4. The withholding limits are increasing for 401(k), IRA, and Roth IRA accounts

The last significant tax changes coming up in 2023 are increases to how much you can contribute to your retirement accounts. 

  • The limit on how much you can contribute to your Roth IRA and IRA accounts is increasing from $6,000 to $6,500 per individual, plus an additional $1,000 for individuals over 50 years old
  • For 401(k) accounts, the limit is increasing from $20,500 to $22,500— a record-breaking jump

In total, individuals over 50 can now contribute a full $30,000 to their IRA, Roth IRA, and 401(k) accounts, giving you a great opportunity to catch-up on your retirement savings plan while really shrinking your tax burden. 

Don’t forget to reset your payroll to take advantage of these higher contribution limits! Most companies don’t automatically adjust your earnings to max out this benefit, but when you meet with a Cook Wealth advisor, we’ll help you take the first step towards meeting your retirement goals. 

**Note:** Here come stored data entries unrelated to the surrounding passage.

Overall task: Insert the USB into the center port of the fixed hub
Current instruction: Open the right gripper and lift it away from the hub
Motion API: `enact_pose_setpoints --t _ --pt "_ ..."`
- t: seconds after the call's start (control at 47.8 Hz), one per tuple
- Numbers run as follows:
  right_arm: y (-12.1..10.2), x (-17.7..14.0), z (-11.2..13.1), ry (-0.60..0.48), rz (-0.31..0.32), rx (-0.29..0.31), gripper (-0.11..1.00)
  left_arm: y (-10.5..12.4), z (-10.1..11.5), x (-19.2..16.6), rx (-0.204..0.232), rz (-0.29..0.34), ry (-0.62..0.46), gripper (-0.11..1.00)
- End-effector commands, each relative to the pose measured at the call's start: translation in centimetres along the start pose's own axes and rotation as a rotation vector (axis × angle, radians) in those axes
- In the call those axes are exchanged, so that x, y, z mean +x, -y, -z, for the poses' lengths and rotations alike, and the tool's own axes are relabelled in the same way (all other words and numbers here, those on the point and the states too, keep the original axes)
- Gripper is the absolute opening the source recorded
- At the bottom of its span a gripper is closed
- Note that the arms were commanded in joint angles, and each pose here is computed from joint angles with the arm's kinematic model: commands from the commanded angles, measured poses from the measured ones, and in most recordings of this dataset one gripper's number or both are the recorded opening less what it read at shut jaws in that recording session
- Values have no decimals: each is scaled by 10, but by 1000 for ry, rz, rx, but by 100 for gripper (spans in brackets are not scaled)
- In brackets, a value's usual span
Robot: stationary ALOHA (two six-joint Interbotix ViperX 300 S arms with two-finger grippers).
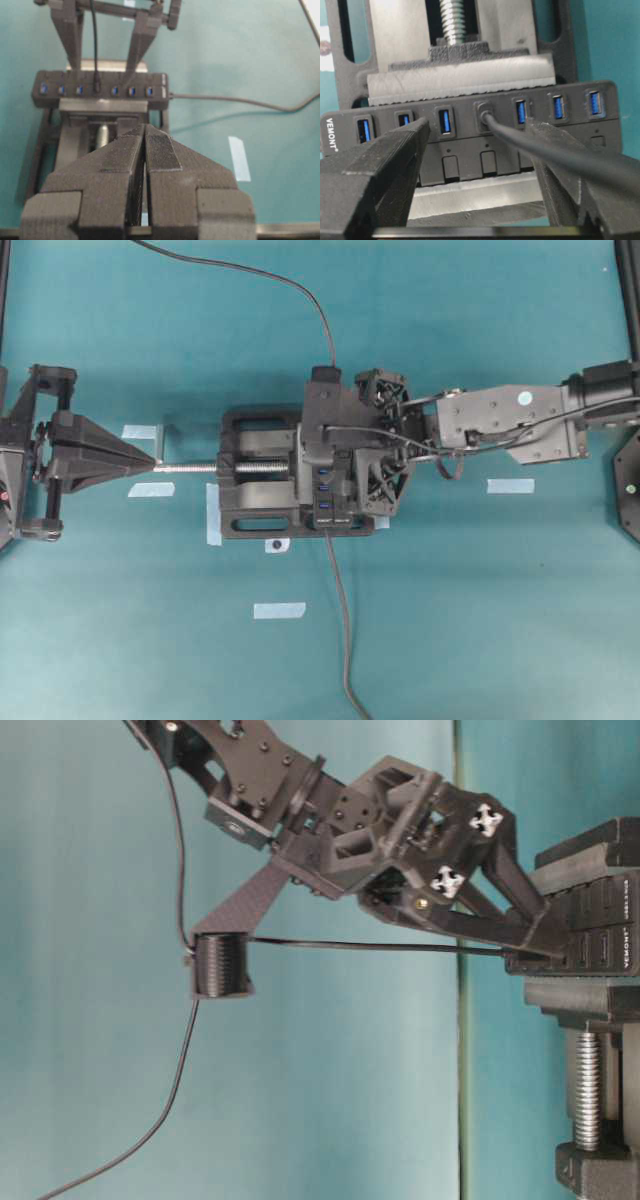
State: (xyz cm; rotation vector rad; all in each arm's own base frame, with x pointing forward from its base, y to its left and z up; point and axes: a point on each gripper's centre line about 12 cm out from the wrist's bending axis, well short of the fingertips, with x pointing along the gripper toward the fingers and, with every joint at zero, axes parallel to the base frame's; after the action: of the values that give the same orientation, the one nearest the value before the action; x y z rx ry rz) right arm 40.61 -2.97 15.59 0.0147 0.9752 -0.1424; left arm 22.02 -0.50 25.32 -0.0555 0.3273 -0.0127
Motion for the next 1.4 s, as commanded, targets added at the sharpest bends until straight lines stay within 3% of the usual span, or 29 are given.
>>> enact_pose_setpoints --t 0.0,0.691,1.381 --pt "7 -21 -19 80 4 22 81 1 -7 0 -3 3 21 0" --pt "7 -72 -15 200 -13 21 81 1 -6 0 -1 2 17 0" --pt "2 -89 10 224 -34 14 81 1 -6 0 -4 3 18 0"
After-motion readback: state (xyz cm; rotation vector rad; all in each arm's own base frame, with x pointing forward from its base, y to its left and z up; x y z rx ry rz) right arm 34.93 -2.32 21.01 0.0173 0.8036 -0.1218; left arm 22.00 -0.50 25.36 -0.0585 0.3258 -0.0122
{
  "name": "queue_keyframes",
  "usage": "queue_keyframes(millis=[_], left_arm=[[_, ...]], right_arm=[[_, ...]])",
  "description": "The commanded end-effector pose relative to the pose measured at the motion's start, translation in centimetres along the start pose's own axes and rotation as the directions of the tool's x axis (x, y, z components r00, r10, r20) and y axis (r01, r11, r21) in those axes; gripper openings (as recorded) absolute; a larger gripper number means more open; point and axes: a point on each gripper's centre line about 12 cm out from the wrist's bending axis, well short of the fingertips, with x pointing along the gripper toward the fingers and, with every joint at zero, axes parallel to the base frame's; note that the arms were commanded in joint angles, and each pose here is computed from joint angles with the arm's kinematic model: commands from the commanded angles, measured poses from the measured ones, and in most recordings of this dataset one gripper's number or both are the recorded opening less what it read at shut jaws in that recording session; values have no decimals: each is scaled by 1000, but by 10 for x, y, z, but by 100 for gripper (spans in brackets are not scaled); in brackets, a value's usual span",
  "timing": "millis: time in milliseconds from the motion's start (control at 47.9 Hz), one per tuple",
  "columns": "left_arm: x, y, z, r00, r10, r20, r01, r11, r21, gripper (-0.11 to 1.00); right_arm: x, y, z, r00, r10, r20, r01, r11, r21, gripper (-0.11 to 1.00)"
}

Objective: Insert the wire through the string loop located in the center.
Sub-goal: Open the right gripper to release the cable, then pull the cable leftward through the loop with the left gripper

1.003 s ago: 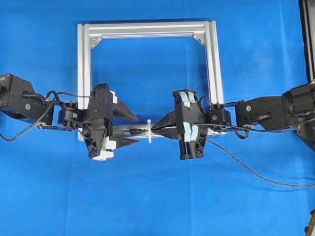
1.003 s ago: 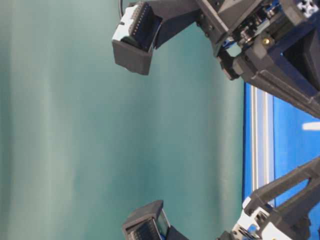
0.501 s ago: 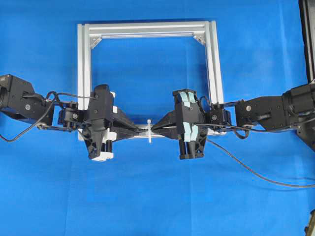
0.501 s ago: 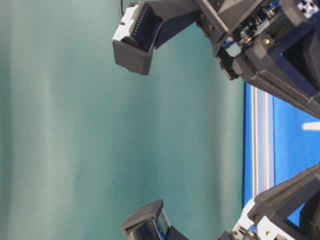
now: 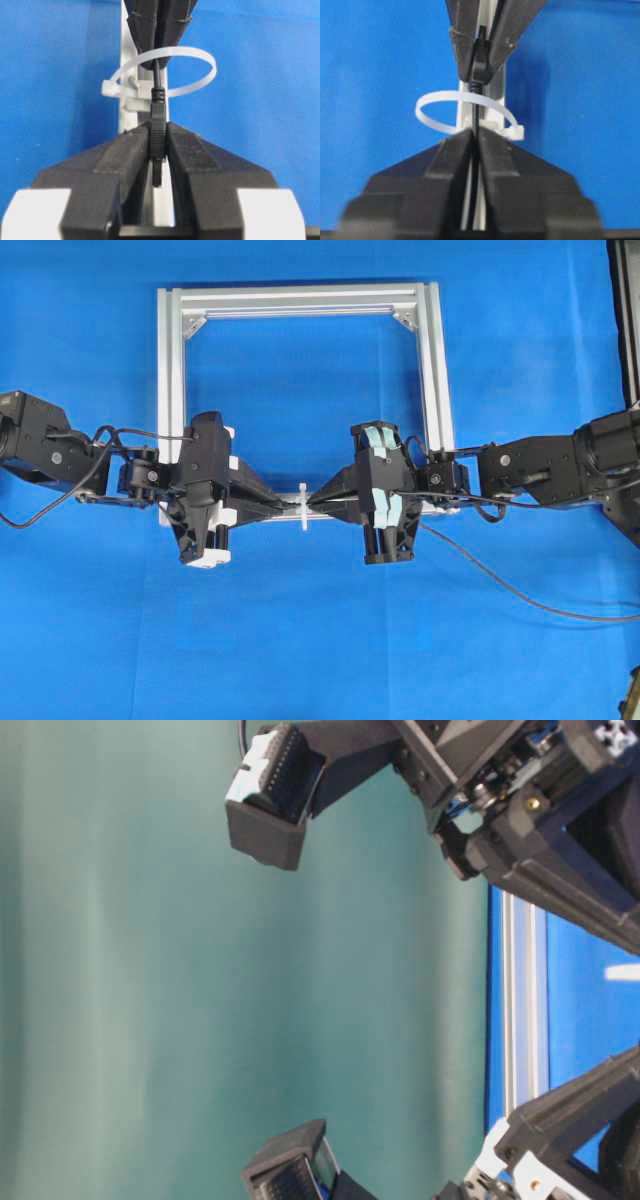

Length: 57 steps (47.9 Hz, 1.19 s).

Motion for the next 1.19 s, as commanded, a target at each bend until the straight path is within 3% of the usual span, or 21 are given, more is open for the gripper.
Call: queue_keyframes(millis=[0,230,292,564,1170], left_arm=[[1,-1,13,999,-5,40,5,1000,0,8],[0,-1,12,999,-4,38,4,1000,0,8],[0,-1,12,999,-4,38,4,1000,0,8],[-11,0,8,1000,-3,31,3,1000,3,8],[-104,-1,-34,999,-40,6,40,999,9,8]], right_arm=[[-1,1,10,1000,5,29,-5,1000,-1,13],[-1,2,9,1000,5,30,-6,1000,1,79],[-1,2,9,1000,7,30,-7,1000,1,92],[-2,3,9,1000,8,27,-8,1000,-2,88],[-5,4,13,1000,11,16,-11,1000,-5,87]])
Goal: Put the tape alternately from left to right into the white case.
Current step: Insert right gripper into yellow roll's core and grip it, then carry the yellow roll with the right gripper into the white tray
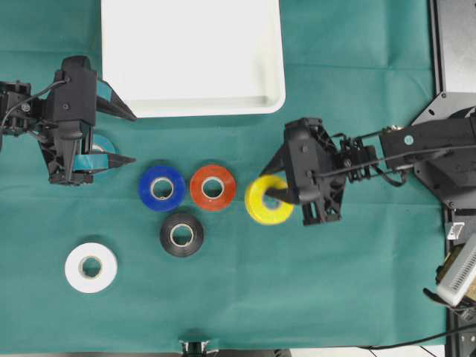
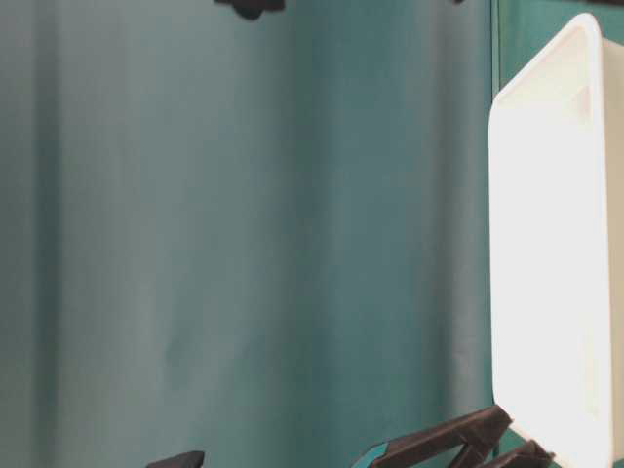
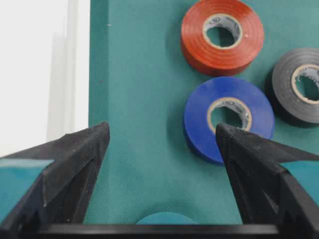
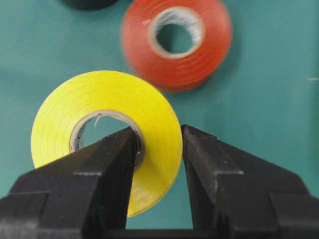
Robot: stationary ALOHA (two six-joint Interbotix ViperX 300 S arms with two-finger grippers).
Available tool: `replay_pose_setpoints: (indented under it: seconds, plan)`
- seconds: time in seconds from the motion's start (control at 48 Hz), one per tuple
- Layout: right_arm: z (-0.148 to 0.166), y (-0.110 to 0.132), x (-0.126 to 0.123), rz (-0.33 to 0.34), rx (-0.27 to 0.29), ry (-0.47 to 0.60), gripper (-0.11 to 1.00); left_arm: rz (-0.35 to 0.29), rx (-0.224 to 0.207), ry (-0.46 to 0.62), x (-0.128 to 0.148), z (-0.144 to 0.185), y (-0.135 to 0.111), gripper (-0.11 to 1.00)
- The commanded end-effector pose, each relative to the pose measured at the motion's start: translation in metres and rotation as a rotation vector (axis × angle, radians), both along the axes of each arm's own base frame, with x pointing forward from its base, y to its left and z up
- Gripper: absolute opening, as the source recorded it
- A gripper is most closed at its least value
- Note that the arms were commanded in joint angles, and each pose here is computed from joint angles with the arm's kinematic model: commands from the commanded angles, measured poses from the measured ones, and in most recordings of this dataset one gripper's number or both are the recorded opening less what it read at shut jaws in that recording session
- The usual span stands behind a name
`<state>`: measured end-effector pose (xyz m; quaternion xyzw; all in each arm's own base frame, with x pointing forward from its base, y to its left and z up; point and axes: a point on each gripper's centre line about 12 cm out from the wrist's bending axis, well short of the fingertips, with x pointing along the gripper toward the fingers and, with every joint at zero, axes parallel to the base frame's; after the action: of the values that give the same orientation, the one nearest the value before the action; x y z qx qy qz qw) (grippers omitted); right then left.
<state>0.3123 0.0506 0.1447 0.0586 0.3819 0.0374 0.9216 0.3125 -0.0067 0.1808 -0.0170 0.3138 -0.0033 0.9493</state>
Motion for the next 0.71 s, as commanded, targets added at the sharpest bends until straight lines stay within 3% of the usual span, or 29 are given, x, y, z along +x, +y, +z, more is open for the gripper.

Got more 401(k) questions? Read our recent article: Your 7 Biggest 401(k) Questions, Answered!

At Cook Wealth, our joint financial and tax advising team helps clients maximize their earnings while minimizing their tax liability

Throughout the year, not just during our annual reviews, we’re thinking about ways to help you maximize your earnings, minimize your taxes, protect your legacy, and prepare for the future. We look for ways to reduce your tax liability in your high earning years, particularly right before retirement, so you can retire when you’re ready and enjoy your next season of life. 

Our proactive approach is unique in this industry. But it’s just another way we help our clients live life empowered. 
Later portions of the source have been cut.